Хитрая рассказчица прервала рассказ, чтобы заинтриговать молодые пытливые души и зажечь их любопытство. Она посмотрела сначала на самую старшую, Голду, которая успела уже повернуться раскрасневшимися от жары щечками к бабушке в ожидании чего-то на этот раз необычного. Голда уже много раз слышала эту историю, и каждый раз надеялась узнать что-нибудь новое в этом рассказе, хотя знала, что все будет рассказано по-прежнему.
– Так кто из вас первый догадается?
– А вот я знаю кто, – Голделе повернулась лицом к бабушке, запрокинув голову назад. При этом пухленькие губки ее свернулись в трубочку и злорадно застыли в этом положении.
– Ничего ты не знаешь! Замолчи и не перебивай бабушку, – взбунтовался Менделе, который до этого сидел с раскрытым ртом и круглыми глазами.
– Э-то был же-них к не-ве-сте, – неожиданно нараспев проговорила трехлетняя Люсенька, размахивая в такт каждому своему слову ручками своей куклы.
– Не слушай их, бабуля. Пожалуйста, рассказывай!
Менделе мог слушать один и тот же рассказ много раз. А сейчас он очень боялся, что родители скоро вернутся и ему не удастся дослушать все до конца. Тем более что он до сих пор не сделал уроки. Он посещал первый класс украинской школы, а Голда – третий еврейской четырехлетки.
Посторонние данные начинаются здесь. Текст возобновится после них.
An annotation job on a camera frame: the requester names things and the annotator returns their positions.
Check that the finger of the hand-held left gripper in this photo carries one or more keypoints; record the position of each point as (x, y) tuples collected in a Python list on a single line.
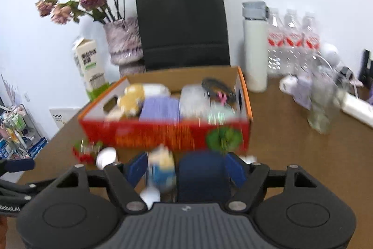
[(17, 165), (26, 189)]

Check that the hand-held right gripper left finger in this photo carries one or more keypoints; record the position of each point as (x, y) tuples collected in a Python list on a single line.
[(137, 168)]

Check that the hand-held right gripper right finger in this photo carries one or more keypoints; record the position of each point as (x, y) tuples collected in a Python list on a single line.
[(236, 170)]

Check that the navy zipper case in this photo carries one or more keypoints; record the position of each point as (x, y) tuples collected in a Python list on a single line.
[(204, 179)]

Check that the orange red cardboard box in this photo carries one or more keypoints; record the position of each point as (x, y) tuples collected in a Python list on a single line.
[(163, 135)]

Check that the iridescent plastic bag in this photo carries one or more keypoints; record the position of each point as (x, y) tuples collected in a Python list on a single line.
[(221, 116)]

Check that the purple fabric pouch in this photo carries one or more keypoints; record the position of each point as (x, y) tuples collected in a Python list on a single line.
[(160, 109)]

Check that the yellow white plush hamster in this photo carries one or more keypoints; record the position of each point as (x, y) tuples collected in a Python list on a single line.
[(131, 100)]

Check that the translucent plastic box white beads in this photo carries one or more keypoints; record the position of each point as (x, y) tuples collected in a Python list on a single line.
[(192, 103)]

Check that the wooden desktop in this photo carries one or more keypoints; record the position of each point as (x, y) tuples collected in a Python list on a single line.
[(276, 149)]

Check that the crumpled snack wrapper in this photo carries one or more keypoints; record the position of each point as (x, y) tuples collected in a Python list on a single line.
[(161, 170)]

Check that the blue printed box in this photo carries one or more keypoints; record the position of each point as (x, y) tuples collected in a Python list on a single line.
[(38, 147)]

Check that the white round charger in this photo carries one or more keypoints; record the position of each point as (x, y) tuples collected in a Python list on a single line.
[(106, 158)]

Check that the red green small ornament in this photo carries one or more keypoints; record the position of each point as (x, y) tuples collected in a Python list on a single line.
[(84, 154)]

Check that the white flat box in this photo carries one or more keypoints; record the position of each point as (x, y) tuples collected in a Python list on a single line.
[(62, 117)]

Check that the clear glass cup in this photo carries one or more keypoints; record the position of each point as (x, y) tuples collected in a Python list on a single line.
[(323, 109)]

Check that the green white milk carton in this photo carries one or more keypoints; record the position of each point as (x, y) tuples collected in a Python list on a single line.
[(90, 68)]

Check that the white thermos grey lid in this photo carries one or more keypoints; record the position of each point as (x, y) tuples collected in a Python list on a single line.
[(255, 56)]

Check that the purple textured vase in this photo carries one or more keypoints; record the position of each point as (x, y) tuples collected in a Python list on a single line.
[(123, 42)]

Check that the white power strip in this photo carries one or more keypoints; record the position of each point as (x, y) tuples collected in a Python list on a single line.
[(358, 109)]

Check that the black paper bag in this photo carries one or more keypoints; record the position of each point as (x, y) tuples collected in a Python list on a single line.
[(180, 21)]

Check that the small black bottle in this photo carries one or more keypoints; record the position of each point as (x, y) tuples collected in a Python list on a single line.
[(367, 68)]

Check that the white wall socket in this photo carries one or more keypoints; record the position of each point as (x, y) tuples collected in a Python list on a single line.
[(27, 97)]

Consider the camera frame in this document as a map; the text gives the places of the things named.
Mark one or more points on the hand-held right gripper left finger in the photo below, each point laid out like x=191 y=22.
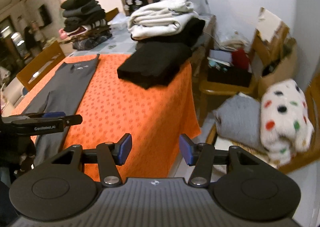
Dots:
x=126 y=149

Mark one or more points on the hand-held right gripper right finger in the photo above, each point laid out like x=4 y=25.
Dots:
x=185 y=149

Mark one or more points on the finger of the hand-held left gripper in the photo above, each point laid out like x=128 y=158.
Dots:
x=53 y=115
x=73 y=119

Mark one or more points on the grey shirt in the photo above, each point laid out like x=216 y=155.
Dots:
x=62 y=84

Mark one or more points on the stack of folded clothes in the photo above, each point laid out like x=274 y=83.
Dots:
x=82 y=16

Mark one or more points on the orange flower-print mat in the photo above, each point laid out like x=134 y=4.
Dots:
x=130 y=112

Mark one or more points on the wooden chair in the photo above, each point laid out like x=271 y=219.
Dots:
x=112 y=14
x=45 y=59
x=225 y=89
x=300 y=162

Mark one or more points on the grey folded blanket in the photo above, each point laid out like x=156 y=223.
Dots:
x=240 y=119

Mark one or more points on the dark storage box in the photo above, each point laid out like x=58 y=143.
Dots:
x=230 y=76

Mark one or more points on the black folded garment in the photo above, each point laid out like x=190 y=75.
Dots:
x=155 y=64

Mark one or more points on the checkered green tablecloth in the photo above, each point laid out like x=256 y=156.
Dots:
x=120 y=41

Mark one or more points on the grey box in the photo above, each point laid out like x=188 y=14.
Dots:
x=220 y=55

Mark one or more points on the white polka dot plush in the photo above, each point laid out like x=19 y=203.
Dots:
x=285 y=122

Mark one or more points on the red cloth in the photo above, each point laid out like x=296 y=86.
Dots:
x=241 y=59

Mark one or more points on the white tissue pack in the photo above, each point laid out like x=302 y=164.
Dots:
x=120 y=23

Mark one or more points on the cardboard box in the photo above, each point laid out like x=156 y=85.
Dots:
x=277 y=66

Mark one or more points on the white sweatshirt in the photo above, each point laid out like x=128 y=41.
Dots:
x=155 y=21

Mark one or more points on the white paper sheet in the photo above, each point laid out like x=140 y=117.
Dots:
x=268 y=24

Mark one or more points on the wall television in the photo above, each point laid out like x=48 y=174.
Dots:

– Ну, хорошо, хорошо, раз уж вы хотите, буду рассказывать. Так вот, речь старой женщины представляла собой своеобразную смесь идиш и украинского языка, но дети знали тот и другой, поэтому хорошо ее понимали. – Это был высокий стройный мужчина с небольшим чемоданчиком в руке, и направился он прямо к нашему дому. У меня сердце так и замерло. Я совсем перестала дышать. Неужели это тот самый молодой человек, о котором рассказывал дедушка Бенцион, когда вернулся с Фейгеле из Киева? Я совсем было растерялась – в доме не прибрано, все еще спят. Что делать? Разве это дело – пускать такого солидного человека в дом, когда там такое? Я вмиг сбросила с себя передник и выбежала на улицу. Сделала я это так проворно, что появилась на улице прежде, чем успела развеяться дорожная пыль от лейзеровских лошадей и экипажа. Села я на лавочку как раз в тот момент, когда юноша подошел к дому. Я ему тут же сказала: "Пожалуйста, не утруждайте себя и не нужно мне объяснять кто вы. Я это знаю от своего Бенциона. Вы не кто иной, как Залман Гершгорин." Вы бы посмотрели, дети, какая прекрасная улыбка озарила его мужественное лицо. А как он раскланялся со мной!? И вот мы сидим рядом и беседуем. Сначала о том, как он доехал, и что в Казатине на станции была очень большая давка, когда он пересаживался с киевского поезда на уманьский. Но зато ему очень повезло в Зарудинцах, где удалось быстро найти хорошего балагулу и менее чем за час добраться до Ружина. Тогда, дети мои, очень опасно было ночью ехать по этой дороге, которая проходила через густой дремучий лес. Прошло всего несколько лет после революции и леса на Украине были пристанищем многочисленных банд. Так вот, я уж постаралась говорить с ним побольше и погромче, чтобы разбудить всех в доме. Он, оказывается, такой же купец, как и наш дедушка Бенцион. Познакомился он c ним на одном очень крупном складе товаров в Киеве. А когда закончили все дела, то решили на следующий день встретиться в одном трактире. Туда-то дедушка наш пришел с Фейгеле и познакомил ее с Залманом. После этого молодые люди встречались почти каждый вечер, пока дедушка оставался в Киеве. Да, конечно, после того, как Фейге вернулась в Ружин, она сильно изменилась. Была задумчива, грустна, рассеянна. Но никому и в голову не приходило такое, что Залман приедет к нам в Ружин. А я вот, родненькие мои, сразу догадалась, что это он. Мне подсказало мое материнское сердце! Но что было дальше? Такого даже в самой волшебной сказке не встретишь!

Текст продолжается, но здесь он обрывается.